• [Try it]: Locate every line in the material below that has the word "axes". Copy each of those lines.
"""
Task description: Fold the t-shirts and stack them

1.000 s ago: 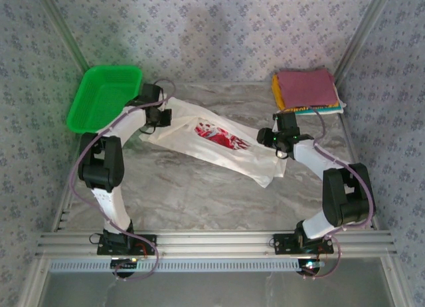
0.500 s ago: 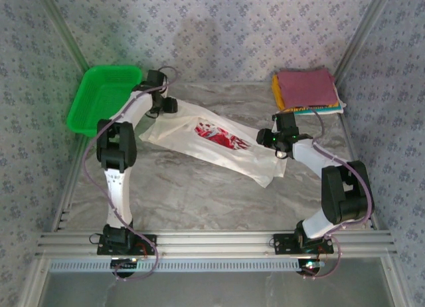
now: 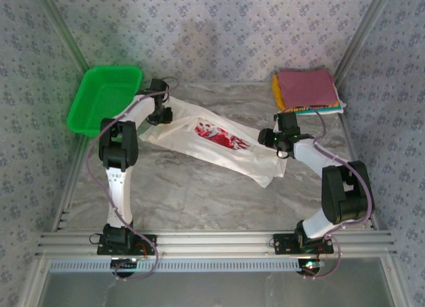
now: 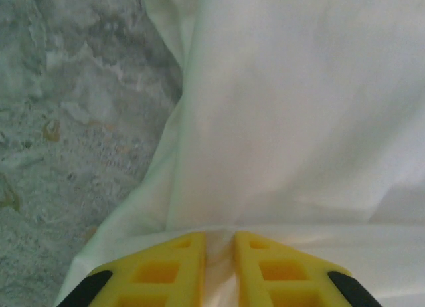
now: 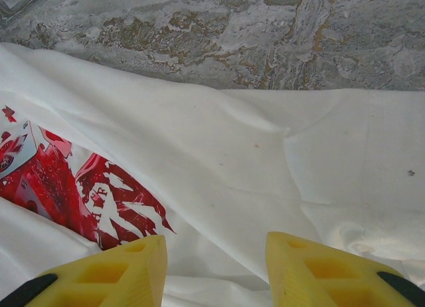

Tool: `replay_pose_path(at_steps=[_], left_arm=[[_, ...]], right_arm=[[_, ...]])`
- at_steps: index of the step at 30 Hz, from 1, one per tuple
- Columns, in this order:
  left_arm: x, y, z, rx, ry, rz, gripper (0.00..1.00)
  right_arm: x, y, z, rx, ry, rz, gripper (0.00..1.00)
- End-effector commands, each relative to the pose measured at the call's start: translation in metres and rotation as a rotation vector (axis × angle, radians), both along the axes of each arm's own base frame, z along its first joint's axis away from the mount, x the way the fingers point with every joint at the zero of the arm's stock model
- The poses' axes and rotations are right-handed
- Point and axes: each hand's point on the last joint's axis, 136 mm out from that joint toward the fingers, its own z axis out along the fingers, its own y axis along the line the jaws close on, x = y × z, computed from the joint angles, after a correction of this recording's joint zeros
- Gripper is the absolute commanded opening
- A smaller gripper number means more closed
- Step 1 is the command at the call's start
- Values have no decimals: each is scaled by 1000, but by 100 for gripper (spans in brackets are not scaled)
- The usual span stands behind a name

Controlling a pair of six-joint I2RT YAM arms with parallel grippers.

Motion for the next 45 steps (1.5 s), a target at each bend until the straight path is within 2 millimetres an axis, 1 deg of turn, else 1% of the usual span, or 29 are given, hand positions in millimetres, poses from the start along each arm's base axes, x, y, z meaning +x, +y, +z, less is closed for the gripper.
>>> replay_pose_path(at_steps=[1, 2, 3, 5, 6, 7, 10, 13, 16, 18, 21, 22, 24, 28, 30, 31, 34, 36, 37, 39, 41, 45], left_arm=[[0, -1, 39, 0, -77, 6, 17], [-1, -2, 42, 2, -81, 5, 20], [-3, -3, 46, 8, -88, 0, 29], [-6, -5, 52, 19, -99, -15, 40], [-7, -6, 55, 28, -100, -23, 45], [-8, -7, 56, 39, -96, -37, 48], [-9, -8, 54, 62, -88, -76, 52], [-9, -3, 44, 81, -49, -85, 54], [-9, -4, 33, 93, -27, -124, 54], [-6, -1, 28, 111, -20, -137, 58], [2, 1, 22, 130, -21, -164, 60], [3, 3, 17, 137, -7, -168, 60], [10, 3, 16, 145, 2, -176, 61], [12, 4, 6, 152, 30, -199, 54], [11, 6, 5, 167, 32, -196, 43], [12, 8, 7, 177, 27, -190, 40], [10, 6, 17, 197, 8, -194, 30], [9, 5, 26, 216, -7, -192, 21], [9, 4, 31, 227, -20, -192, 19], [7, 1, 41, 237, -39, -191, 13], [4, -2, 49, 236, -54, -193, 4], [-2, -4, 59, 233, -65, -172, 1]], right_arm=[[6, -1, 4, -6, -3, 6, 45], [6, 0, 3, -3, -1, 8, 45], [6, 1, 4, -3, -3, 8, 45], [6, 0, 3, -5, -2, 6, 45], [5, 0, 3, -6, 1, 6, 45], [6, 0, 3, -5, -1, 5, 45], [6, 0, 3, -5, -2, 8, 46], [6, 1, 3, 0, 0, 8, 46], [5, 1, 2, 1, 2, 8, 46], [4, 1, 1, 1, 6, 10, 46], [4, 2, 1, 2, 5, 11, 46], [5, 1, 1, 1, 4, 9, 46], [5, 2, 1, 3, 4, 8, 46], [3, 0, 0, -2, 9, 6, 46], [3, 0, 0, -4, 8, 5, 46], [3, 0, 0, -3, 9, 7, 46], [5, 1, 0, -2, 10, 9, 46], [6, 1, 1, -2, 7, 10, 46], [7, 1, 0, -2, 8, 10, 46], [7, 3, 0, 2, 10, 14, 46], [9, 4, 1, 6, 9, 14, 46], [9, 5, 1, 6, 8, 16, 46]])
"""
• [Answer for the task]:
- End-effector commands, each relative to the pose measured at the call's start: translation in metres and rotation as a rotation vector (axis × angle, radians), both along the axes of each arm's own base frame, z along its first joint's axis away from the mount, x the way the fingers point with every joint at the zero of the arm's stock model
- The poses' axes and rotations are right-handed
- Point and axes: each hand's point on the last joint's axis, 136 mm out from that joint toward the fingers, its own z axis out along the fingers, its own y axis along the line the jaws close on, x = y × z, computed from the joint angles, after a correction of this recording's joint zeros
Motion for the next 45 steps (1.5 s), a target at each bend until the straight path is within 2 millimetres an axis, 1 deg of turn, else 1% of the usual span, or 29 are given, hand positions in millimetres, poses from the start along each arm's base axes, x, y, z meaning +x, +y, +z, less is closed for the gripper.

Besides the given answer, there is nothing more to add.